Wie funktioniert die Fettspeicherung?

Zuerst die gute Nachricht: Die Speicher im Fettgewebe können sowohl gefüllt wie auch geleert werden. Die Fachbegriffe lauten Lipogenese (Fettspeicherung) und Lipolyse (Fettabgabe). Positiv, auf die Lipolyse und damit auf die Bereitstellung von Energie für andere Zellen, wirken sich die Hormone Adrenalin, Glukagon und Somatotropin aus. Gehemmt wird die Fettlösung aus dem Fettgewebe durch Insulin und Prostaglandin. Von besonderer Bedeutung ist das Insulin. Der Insulinspiegel steigt mit der aufgenommen Menge an Kohlenhydraten. Dann verhindert es im großen Umfang die Lipolyse und damit die Fettverbrennung. Wer die Fettspeicherung also positiv beeinflussen will, muss auch auf die zugeführte Art und Menge von Kohlenhydraten achten. Es gilt also bei der Fettspeicherung, eine negative Bilanz zu schaffen. Ein gut gefülltes Fettkonto erwartet Abbuchungen, damit sich das angehäufte Fett in Energie umwandeln kann.

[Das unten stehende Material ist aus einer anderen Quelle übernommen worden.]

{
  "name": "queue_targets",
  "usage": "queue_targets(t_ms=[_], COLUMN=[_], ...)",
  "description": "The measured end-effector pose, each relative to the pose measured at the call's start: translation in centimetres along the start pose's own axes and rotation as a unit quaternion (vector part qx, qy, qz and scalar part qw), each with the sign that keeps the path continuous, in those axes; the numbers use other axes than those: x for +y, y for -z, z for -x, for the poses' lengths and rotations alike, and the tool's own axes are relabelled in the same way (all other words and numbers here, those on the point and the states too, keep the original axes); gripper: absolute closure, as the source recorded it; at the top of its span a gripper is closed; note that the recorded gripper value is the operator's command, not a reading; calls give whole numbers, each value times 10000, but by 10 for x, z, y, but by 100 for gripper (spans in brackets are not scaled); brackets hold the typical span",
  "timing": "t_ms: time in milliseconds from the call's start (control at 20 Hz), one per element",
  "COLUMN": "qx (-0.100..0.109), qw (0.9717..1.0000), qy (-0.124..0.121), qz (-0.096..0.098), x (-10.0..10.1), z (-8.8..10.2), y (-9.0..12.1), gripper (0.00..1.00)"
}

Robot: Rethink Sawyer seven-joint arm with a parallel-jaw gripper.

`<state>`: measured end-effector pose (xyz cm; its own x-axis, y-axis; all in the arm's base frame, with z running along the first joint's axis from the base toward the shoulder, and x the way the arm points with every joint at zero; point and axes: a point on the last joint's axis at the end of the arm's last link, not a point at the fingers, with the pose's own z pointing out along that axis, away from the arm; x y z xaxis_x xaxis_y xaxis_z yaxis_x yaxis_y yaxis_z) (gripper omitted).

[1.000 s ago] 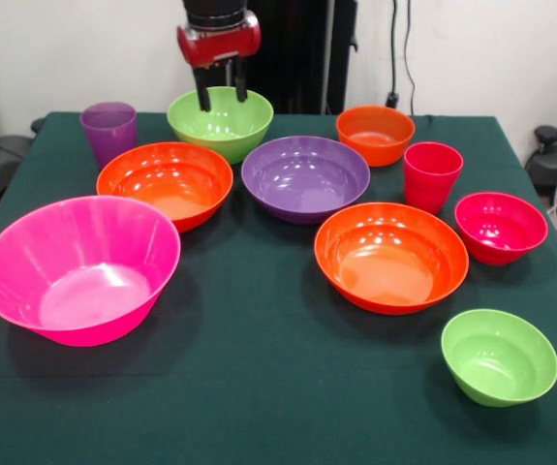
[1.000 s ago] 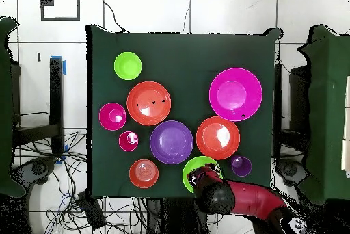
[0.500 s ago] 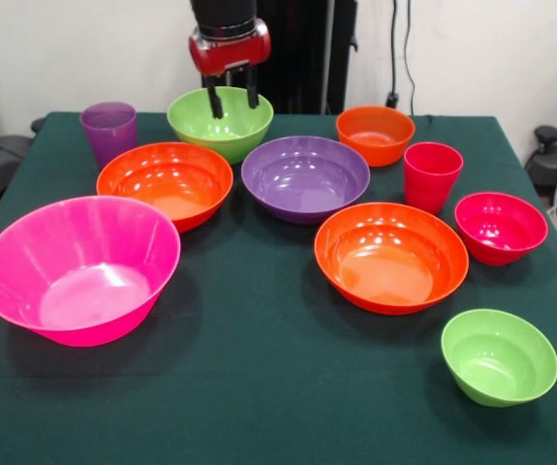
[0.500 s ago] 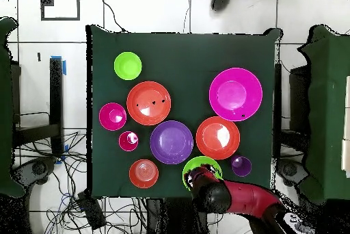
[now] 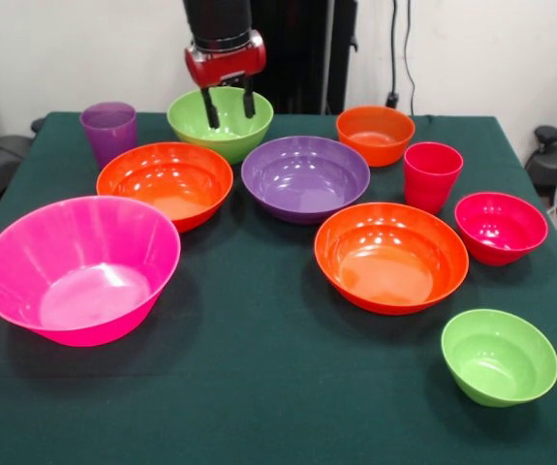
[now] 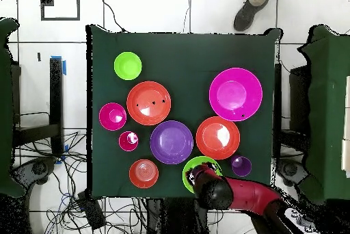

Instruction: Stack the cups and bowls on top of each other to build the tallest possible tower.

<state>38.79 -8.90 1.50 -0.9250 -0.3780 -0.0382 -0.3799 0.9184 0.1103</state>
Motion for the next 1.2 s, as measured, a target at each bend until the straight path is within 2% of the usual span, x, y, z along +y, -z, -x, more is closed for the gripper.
queue_targets(t_ms=[300, 600, 1200], qx=[7, -21, -215], qw=[10000, 10000, 9981], qy=[-74, -62, 130], qz=[39, -30, -555], x=[-3, -6, -13], z=[-4, -2, 12], y=[-2, 3, 46], gripper=[0, 0, 0])
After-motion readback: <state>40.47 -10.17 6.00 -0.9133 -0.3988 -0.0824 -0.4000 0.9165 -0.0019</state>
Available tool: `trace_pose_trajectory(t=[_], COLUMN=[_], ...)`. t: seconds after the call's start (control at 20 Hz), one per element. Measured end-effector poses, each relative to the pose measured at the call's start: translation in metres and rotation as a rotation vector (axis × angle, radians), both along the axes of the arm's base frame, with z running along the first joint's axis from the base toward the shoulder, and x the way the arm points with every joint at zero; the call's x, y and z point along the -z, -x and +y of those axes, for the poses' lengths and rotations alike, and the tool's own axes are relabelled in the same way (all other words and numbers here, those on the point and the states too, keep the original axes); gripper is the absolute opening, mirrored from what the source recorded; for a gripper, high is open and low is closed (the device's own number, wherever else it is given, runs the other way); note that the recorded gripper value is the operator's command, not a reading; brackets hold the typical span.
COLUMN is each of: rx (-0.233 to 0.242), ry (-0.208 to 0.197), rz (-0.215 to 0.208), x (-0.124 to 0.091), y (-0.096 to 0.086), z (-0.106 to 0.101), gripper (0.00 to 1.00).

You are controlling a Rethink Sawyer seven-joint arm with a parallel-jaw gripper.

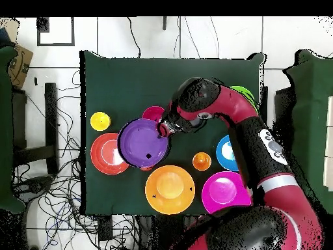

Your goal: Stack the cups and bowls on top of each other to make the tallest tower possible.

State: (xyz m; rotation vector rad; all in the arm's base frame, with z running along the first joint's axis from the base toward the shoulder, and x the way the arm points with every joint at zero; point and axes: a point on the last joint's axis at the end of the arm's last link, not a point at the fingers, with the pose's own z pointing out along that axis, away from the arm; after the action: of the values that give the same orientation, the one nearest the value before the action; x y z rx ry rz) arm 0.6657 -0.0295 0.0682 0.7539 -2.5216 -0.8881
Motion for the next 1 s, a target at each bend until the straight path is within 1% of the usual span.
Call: trace_pose_trajectory(t=[0.2, 0.55, 0.7, 1.0], rx=[0.016, 0.013, 0.005, -0.014], ry=[-0.024, -0.047, -0.044, -0.022], rz=[-0.002, -0.007, -0.012, -0.021], x=[0.002, 0.0043, 0.0062, 0.0093], y=[-0.001, -0.0037, -0.0048, -0.0039], z=[-0.0054, 0.0008, 0.0033, 0.0021], gripper=[0.0, 0.0, 0.0, 0.0])
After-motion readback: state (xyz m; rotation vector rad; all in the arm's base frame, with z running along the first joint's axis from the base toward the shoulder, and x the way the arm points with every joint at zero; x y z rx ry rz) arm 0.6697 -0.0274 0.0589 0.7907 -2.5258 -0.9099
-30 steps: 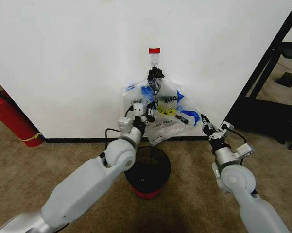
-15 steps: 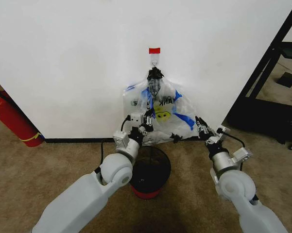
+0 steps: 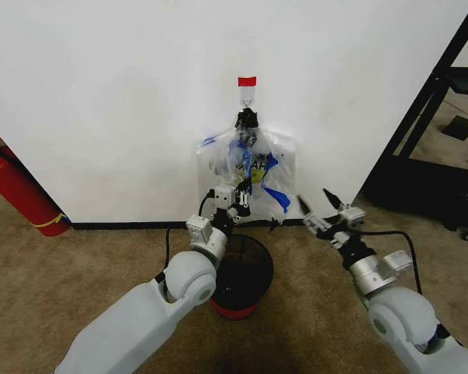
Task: Pick up the garbage bag from the wall and place it over the trash bin.
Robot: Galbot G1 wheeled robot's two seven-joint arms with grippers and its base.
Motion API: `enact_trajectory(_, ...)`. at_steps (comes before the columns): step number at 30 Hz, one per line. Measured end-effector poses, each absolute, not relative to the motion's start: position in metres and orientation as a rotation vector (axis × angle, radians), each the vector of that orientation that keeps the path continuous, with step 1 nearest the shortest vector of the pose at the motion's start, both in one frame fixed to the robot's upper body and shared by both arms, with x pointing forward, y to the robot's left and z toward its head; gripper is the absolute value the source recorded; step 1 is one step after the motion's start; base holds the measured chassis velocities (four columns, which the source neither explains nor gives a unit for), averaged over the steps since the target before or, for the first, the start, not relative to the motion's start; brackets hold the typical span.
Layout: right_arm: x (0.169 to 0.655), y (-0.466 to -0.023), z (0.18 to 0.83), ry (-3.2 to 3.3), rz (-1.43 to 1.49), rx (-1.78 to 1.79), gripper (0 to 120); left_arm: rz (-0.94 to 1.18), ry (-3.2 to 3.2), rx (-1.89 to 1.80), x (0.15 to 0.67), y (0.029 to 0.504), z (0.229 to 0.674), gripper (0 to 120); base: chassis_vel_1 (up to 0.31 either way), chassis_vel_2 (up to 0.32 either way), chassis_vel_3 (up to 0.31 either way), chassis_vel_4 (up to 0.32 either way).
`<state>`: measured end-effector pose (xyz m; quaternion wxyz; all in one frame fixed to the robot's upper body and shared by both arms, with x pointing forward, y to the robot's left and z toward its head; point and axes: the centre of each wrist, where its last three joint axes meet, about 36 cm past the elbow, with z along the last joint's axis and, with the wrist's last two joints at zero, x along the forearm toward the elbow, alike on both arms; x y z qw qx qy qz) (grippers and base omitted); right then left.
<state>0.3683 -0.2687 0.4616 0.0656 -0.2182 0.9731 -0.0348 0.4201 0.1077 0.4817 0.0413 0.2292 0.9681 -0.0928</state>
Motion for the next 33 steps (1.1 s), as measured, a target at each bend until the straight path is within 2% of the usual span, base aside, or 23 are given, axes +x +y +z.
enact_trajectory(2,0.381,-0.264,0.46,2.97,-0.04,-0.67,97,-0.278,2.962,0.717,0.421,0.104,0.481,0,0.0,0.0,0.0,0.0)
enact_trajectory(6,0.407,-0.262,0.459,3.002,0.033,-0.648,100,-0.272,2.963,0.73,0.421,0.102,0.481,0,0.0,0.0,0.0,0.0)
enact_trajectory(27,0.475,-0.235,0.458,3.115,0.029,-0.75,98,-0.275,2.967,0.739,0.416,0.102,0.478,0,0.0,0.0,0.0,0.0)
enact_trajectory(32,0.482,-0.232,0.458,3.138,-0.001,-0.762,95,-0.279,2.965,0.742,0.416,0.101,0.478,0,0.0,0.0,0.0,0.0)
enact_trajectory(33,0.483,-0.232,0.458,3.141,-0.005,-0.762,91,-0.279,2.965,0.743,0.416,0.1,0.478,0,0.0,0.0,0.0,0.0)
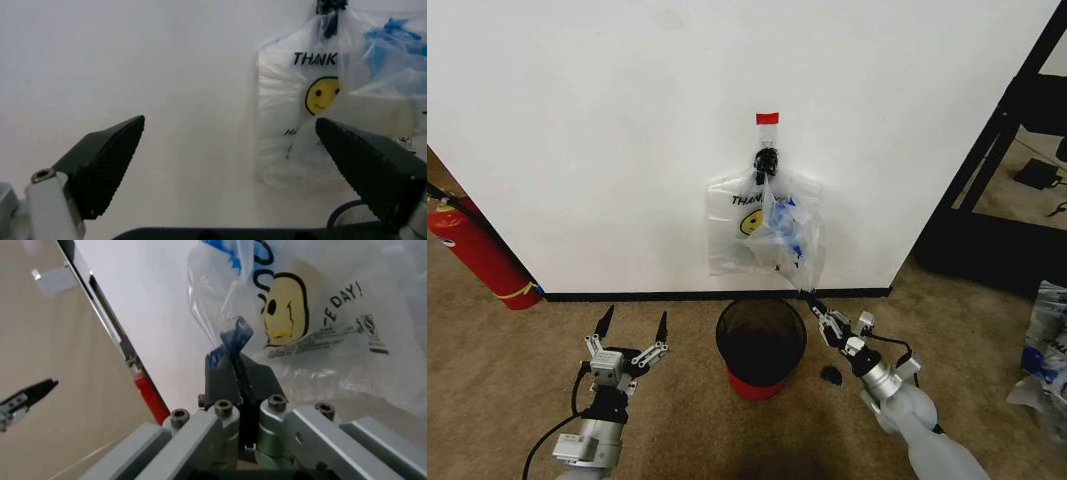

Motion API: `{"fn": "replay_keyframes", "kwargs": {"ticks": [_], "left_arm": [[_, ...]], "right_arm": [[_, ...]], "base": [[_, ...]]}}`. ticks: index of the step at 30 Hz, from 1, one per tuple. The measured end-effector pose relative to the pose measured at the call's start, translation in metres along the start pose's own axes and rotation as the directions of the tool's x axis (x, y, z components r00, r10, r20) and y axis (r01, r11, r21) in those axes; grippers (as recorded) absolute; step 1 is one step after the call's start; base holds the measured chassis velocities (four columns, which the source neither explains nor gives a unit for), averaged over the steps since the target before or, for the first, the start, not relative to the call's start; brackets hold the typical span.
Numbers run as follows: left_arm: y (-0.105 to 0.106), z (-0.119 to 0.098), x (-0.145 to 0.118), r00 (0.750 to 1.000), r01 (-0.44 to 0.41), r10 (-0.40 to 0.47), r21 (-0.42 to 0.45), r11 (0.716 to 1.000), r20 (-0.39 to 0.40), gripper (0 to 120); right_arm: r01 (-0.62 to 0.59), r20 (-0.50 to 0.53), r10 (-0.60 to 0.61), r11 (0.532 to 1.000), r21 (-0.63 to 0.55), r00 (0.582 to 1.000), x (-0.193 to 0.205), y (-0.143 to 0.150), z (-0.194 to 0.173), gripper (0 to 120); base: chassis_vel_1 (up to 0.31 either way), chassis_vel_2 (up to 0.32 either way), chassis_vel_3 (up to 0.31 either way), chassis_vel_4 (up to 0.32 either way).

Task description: Pick up the garbage bag from the wall and place it over the trash bin.

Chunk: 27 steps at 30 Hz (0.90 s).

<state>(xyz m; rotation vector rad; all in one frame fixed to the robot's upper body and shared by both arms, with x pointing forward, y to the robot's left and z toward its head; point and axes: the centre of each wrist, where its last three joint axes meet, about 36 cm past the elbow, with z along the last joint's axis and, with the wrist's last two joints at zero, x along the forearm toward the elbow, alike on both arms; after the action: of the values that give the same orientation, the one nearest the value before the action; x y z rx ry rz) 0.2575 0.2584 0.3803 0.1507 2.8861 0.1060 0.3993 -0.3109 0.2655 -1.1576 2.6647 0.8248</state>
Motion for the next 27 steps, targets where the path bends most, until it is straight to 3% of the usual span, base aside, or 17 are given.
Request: {"fn": "replay_keyframes", "kwargs": {"ticks": [27], "left_arm": [[-0.005,-0.006,0.003,1.000,0.000,0.000,0.004,1.000,0.008,100]], "right_arm": [[-0.031,-0.012,0.031,0.999,0.019,0.999,0.037,-0.004,0.010,0]], "base": [[0.000,0.000,0.000,0.000]]}}
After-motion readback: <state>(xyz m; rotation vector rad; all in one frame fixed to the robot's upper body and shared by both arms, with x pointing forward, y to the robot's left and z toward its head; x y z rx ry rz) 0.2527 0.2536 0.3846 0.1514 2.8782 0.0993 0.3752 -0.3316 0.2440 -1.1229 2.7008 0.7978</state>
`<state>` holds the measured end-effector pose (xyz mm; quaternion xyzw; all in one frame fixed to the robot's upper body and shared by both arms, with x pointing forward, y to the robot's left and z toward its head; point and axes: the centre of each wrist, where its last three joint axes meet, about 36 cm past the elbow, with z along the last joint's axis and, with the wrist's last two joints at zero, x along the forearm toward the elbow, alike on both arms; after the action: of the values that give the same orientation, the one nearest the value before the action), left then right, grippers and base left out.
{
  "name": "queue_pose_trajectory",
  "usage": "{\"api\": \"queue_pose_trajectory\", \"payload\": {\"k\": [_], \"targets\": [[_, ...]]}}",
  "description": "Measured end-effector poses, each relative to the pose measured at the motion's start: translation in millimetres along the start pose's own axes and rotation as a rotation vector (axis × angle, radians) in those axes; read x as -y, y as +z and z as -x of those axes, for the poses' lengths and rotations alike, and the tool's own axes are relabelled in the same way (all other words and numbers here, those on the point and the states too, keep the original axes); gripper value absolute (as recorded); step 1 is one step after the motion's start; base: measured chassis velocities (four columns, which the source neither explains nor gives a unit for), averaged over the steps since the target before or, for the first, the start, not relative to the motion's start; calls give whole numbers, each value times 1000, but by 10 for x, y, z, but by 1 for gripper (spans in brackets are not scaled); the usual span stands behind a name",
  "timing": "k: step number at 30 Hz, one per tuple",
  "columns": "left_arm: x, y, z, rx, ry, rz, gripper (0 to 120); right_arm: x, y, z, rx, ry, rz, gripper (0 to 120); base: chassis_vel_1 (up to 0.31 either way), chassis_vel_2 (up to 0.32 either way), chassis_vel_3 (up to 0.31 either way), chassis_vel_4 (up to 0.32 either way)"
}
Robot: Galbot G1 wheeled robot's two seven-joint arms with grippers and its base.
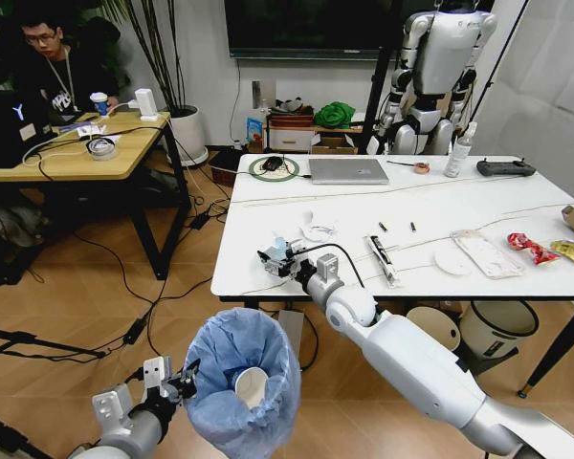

Wer das eigene Fettgewebe leeren möchte, hat also eine ganze Reihe von Ansatzpunkten, um die Fettverbrennung (Lipolyse) in Gang zu bringen und zu halten. Die wichtigsten Säulen sind die Ernährung und die Bewegung. Das Beseitigen von Fettzellen funktioniert nicht ohne operativen Eingriff – ihre Leerung dagegen sehr wohl. Übrigens: Auch eine Fettabsaugung ist kein Freifahrtsschein. Der Körper kann aus Stammzellen neue Fettzellen bilden, wenn er durch die falsche, übermäßige Ernährung dazu wieder veranlasst wird. Aber wer braucht schon eine Operation, wenn es auf der anderen Seite nur gilt, den inneren Schweinehund zu überwinden.